“Bandwidth abundance.” Those are two words many North American airline passengers have been waiting to hear for years.
On Monday, executives at Gogo, the in-flight connectivity company, said they were sending more bandwidth to some aircraft than passengers can consume. For now, that’s good news for flyers on two North American airlines — Aeromexico and Delta Air Lines — both early-adopters of Gogo’s new satellite Wi-Fi called 2KU. Brazil’s Gol Airlines is also a current customer, and eventually, American Airlines will install 2KU on some aircraft, as will several other global airlines.
For 2KU, early returns are promising, CEO Michael Small said on Gogo’s fourth quarter earnings call. Last year, 2KU delivered peak speeds of 20 megabits per second to aircraft, Gogo said, but this year, with technological improvements, that number should jump to 100. It’s a big increase from Gogo’s air-to-ground system, used today by passengers on United, Virgin America, Delta, and American, which tops off at about 9.8 megabits per second — not fast enough to support streaming or other bandwidth-heavy uses. Gogo’s KU-band satellite Wi-Fi on long-haul aircraft is faster, but those planes rarely fly shorter routes.
With 2KU, Gogo and airlines say passengers generally can use it as they do their home Internet.
“We are moving from a period of significant bandwidth constraints to an era of much greater bandwidth abundance,” Small said.
Installation takes time
As with everything in the airline industry, it will take years to install 2KU in all the planes slated to get the new technology. At the end of December, only 59 planes with 2KU were flying.
But Gogo says it is ramping up installations for 2KU customers. This year Gogo expects to add 2KU to 450-550 planes, the majority of them in North America. In 2018, Gogo plans 650-750 installations, with about 350 to 450 of them in North America.
Delta is Gogo’s largest customer, and it plans to install 2KU on more than 600 aircraft. By the end of last year, Delta said it had installed the service on roughly 35 aircraft.
Gogo said it takes about three days to install the technology on planes.
Changing pricing model
With its older air-to-ground technology, which the company calls ATG, Gogo has been forced to raise prices to push down demand. On many flights, Gogo wanted to dissuade people from using Wi-Fi, because if too many passengers logged on, the Internet would be slower.
Since there are no bandwidth limitations on 2KU, Gogo and airlines can experiment with pricing. They can charge lower prices to try to spur more people to buy Wi-Fi. Or they can give away the Internet, perhaps with a sponsor picking up the cost.
In the fourth quarter, Gogo said passengers were contributing a smaller portion of Gogo’s revenues than a year earlier.
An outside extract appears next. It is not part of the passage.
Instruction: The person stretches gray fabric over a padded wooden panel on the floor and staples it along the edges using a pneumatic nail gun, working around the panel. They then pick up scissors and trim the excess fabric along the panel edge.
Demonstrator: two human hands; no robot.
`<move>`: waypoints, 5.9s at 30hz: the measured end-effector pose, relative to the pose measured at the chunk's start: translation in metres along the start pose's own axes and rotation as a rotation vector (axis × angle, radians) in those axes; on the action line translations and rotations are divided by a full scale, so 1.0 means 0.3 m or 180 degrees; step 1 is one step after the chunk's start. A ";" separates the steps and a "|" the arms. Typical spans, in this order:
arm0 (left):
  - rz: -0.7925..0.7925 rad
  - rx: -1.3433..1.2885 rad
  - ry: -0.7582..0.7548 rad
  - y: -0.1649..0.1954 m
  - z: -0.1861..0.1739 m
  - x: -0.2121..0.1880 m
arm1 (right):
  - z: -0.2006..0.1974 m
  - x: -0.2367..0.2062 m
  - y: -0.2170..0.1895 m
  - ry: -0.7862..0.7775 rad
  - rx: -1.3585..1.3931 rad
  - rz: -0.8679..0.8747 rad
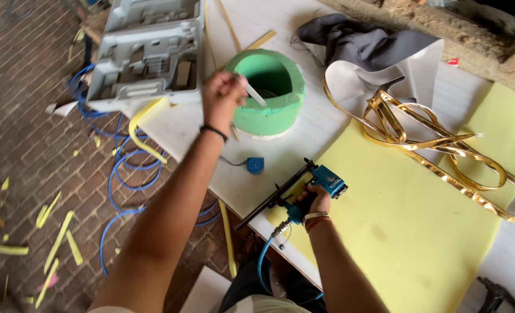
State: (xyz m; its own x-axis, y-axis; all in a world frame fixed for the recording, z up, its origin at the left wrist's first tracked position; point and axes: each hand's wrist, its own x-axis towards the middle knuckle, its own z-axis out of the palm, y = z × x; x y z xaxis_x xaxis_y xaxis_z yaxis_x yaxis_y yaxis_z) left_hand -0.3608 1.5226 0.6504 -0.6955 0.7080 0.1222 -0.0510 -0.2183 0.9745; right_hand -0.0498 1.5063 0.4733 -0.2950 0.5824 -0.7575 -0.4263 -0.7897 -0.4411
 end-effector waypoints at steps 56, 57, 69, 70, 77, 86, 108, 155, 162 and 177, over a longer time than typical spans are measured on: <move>0.0205 -0.0901 0.4017 0.370 -0.222 -3.326 | -0.494 -1.428 1.340 -0.4787 -0.2348 0.4293; 0.0416 -0.0712 0.4261 0.341 -0.263 -3.306 | -0.485 -1.458 1.391 -0.4816 -0.2537 0.4295; 0.1320 -0.1621 0.4823 0.368 -0.827 -2.986 | -0.130 -1.763 1.870 -0.5548 -0.4183 0.5008; 0.1448 -0.1544 0.4928 0.369 -0.852 -2.977 | -0.107 -1.787 1.896 -0.5693 -0.4198 0.5076; 0.1879 -0.1765 0.5503 0.361 -0.881 -2.997 | -0.087 -1.893 2.020 -0.6039 -0.4404 0.5919; 0.2784 -0.1713 0.5471 0.258 -0.876 -2.983 | -0.088 -2.025 2.027 -0.6792 -0.5576 0.5508; 0.1095 -0.2566 0.6668 -0.021 -1.089 -3.284 | -0.143 -1.959 2.720 -0.9095 -0.6134 0.0564; -0.3963 0.0492 0.5982 -1.154 -2.826 -4.049 | -1.112 -1.468 4.792 -1.1254 -0.6305 -0.1191; -0.3865 0.0434 0.5919 -1.172 -2.828 -4.005 | -1.095 -1.415 4.769 -1.1865 -0.5235 -0.1500; -0.3299 0.0856 0.6039 -1.263 -2.754 -3.910 | -1.044 -1.366 4.697 -1.1762 -0.6112 -0.2017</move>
State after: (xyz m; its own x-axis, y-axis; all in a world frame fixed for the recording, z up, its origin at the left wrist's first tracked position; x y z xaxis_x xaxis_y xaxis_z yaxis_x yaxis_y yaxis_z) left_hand -0.1176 0.2199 -0.0174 -0.1868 -0.8811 -0.4345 -0.8146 -0.1084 0.5698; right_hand -0.2618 0.0945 0.0114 0.3137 -0.8006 -0.5105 -0.9256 -0.1380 -0.3524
In many cases, sponsors like T-Mobile picked up the tab.
“The multi-payer trend, where a mix of passengers, airlines and third-parties pay for our offerings, is already reducing the percentage of our revenue that comes from passengers in commercial aviation,” Small said.
With pricing philosophies slowly changing, more airline passengers are logging on, Gogo said. In North America Gogo’s take rate — the average percentage of people using the service on each flight — was 7.3 percent in the fourth quarter, up from 6.1 percent in 2015.
Small said eventually Gogo and airlines have to ramp up their marketing efforts for Wi-Fi, something they generally haven’t done because they didn’t want too many passengers to log on.
“We are actively talking with all our airline partners [about] how they will better market our service once the bandwidth is there,” Small said. “Fundamentally, what’s going to make revenue grow is that we are moving to an era of much greater bandwidth abundance.”
Not every plane will get 2KU
While many airlines are adding new satellite Wi-Fi on larger jets, from Gogo or one of its competitors, most carriers are content to keep air-to-ground service on regional planes. It’s cost effective, and its antennas are more appropriate for smaller aircraft.
For now that means regional jet passengers may receive slower speeds than on larger jets. But Gogo said by next year it should have a next-generation system in place with consierably faster speeds.
“This solution leverages our existing 250 cell site networks and our 25 years of developing proprietary ATG technology,” Small said. “Next-gen ATG will bring unrivaled performance to regional commercial jets and larger business aircraft in North America.”